Bagi guru, pemahaman tentang statistik dapat membantu melakukan analisis nilai, serta mengidentifikasi kesalahan siswa. Bagi kepala sekolah, penggunaan statistika sangatlah krusial untuk pengambilan keputusan berbasis data (data-driven decision making) yang efektif, meningkatkan kualitas pendidikan, dan efisiensi manajemen sekolah secara keseluruhan Demikian pula, dosen dapat menggunakan data hasil penelitian tentang pembelajaran sebagai dasar untuk memperbaiki metode atau konten pengajaran. Dalam skala yang lebih luas, kebijakan pendidikan berbasis bukti (evidence-based policy) sangat membutuhkan dukungan dari literasi statistik yang memadai.

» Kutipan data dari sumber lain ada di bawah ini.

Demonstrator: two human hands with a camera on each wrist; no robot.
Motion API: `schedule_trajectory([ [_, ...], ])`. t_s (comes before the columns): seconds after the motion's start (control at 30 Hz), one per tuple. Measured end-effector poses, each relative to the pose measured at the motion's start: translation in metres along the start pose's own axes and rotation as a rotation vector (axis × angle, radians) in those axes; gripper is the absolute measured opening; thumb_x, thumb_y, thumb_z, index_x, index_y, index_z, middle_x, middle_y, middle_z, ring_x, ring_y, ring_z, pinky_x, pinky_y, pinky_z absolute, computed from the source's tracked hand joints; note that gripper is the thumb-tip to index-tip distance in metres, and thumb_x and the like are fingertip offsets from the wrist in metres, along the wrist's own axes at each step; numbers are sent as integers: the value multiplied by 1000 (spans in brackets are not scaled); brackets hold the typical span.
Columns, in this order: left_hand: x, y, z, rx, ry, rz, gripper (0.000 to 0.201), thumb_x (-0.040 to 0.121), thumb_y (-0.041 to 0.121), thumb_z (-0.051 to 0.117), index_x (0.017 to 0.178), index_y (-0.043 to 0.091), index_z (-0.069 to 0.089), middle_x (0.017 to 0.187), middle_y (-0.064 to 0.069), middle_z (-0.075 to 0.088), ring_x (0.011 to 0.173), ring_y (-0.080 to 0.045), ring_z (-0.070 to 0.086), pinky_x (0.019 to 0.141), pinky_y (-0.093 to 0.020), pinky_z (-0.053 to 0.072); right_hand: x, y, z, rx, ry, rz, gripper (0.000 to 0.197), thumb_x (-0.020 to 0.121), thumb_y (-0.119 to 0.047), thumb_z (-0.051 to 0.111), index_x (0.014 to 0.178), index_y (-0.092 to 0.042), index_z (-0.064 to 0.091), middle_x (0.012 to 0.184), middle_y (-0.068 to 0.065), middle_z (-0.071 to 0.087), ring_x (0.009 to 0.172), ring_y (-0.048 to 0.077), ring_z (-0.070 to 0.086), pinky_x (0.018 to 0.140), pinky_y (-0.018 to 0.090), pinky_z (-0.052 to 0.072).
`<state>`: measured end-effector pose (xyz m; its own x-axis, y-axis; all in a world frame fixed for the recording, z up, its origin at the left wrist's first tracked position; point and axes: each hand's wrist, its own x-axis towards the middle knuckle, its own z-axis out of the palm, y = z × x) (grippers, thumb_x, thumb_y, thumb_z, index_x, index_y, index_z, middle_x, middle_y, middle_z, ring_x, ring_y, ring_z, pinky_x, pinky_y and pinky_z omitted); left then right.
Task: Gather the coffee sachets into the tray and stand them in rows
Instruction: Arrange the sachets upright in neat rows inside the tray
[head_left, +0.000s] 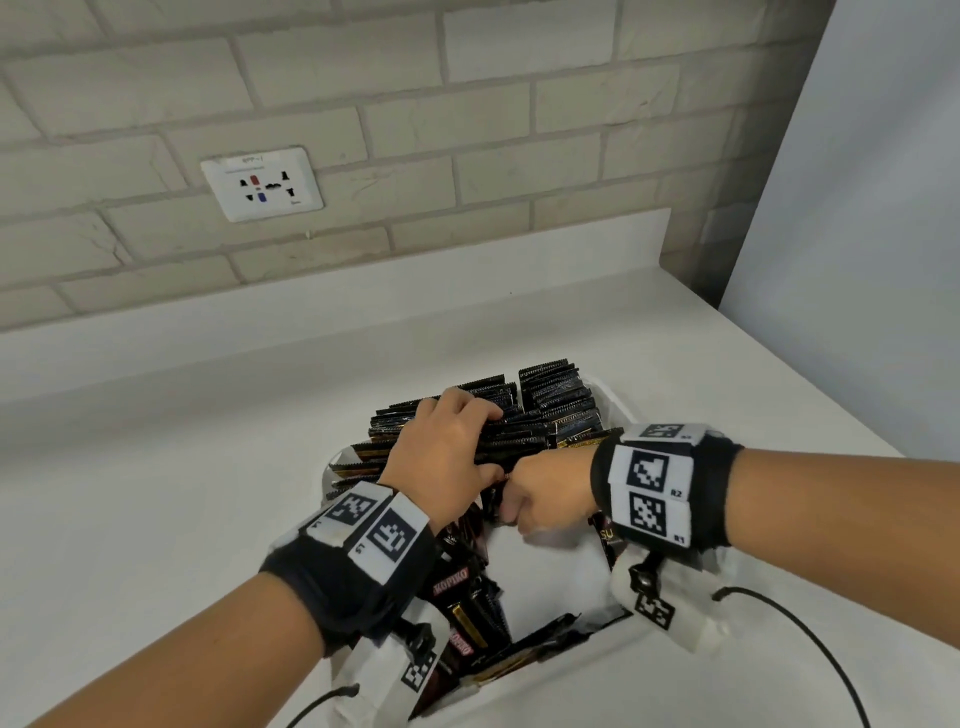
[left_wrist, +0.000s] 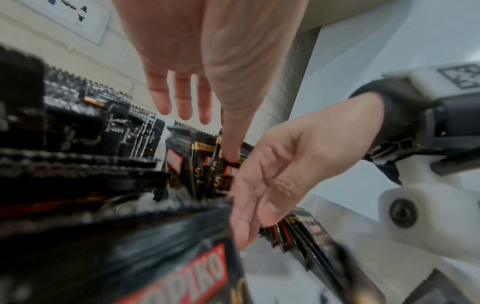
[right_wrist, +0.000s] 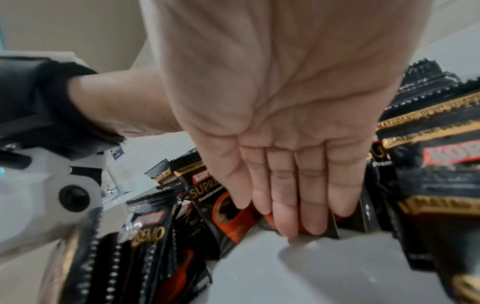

Potret Literasi Statistik Saat Ini
Sayangnya, dalam banyak kasus, data pendidikan masih dipandang sebagai beban administratif, bukan sumber pengetahuan. Banyak guru atau dosen mengisi data karena kewajiban, bukan karena menyadari nilai informatifnya. Akibatnya, data tidak diolah atau dianalisis secara bermakna. Bahkan ketika tersedia data yang lengkap, pengambilan keputusan masih sering bergantung pada intuisi atau pengalaman subjektif semata.
Mahasiswa atau calon guru pun sering kali memandang statistik sebagai mata kuliah yang sulit dan tidak relevan dengan praktik mengajar. Mereka lebih fokus pada menghafal rumus dan menyelesaikan soal prosedural daripada memahami makna dibalik data. Ketika kelak menjadi guru, pola pikir ini terbawa: data nilai siswa dilihat sebagai angka semata, bukan cermin dari proses belajar yang kompleks.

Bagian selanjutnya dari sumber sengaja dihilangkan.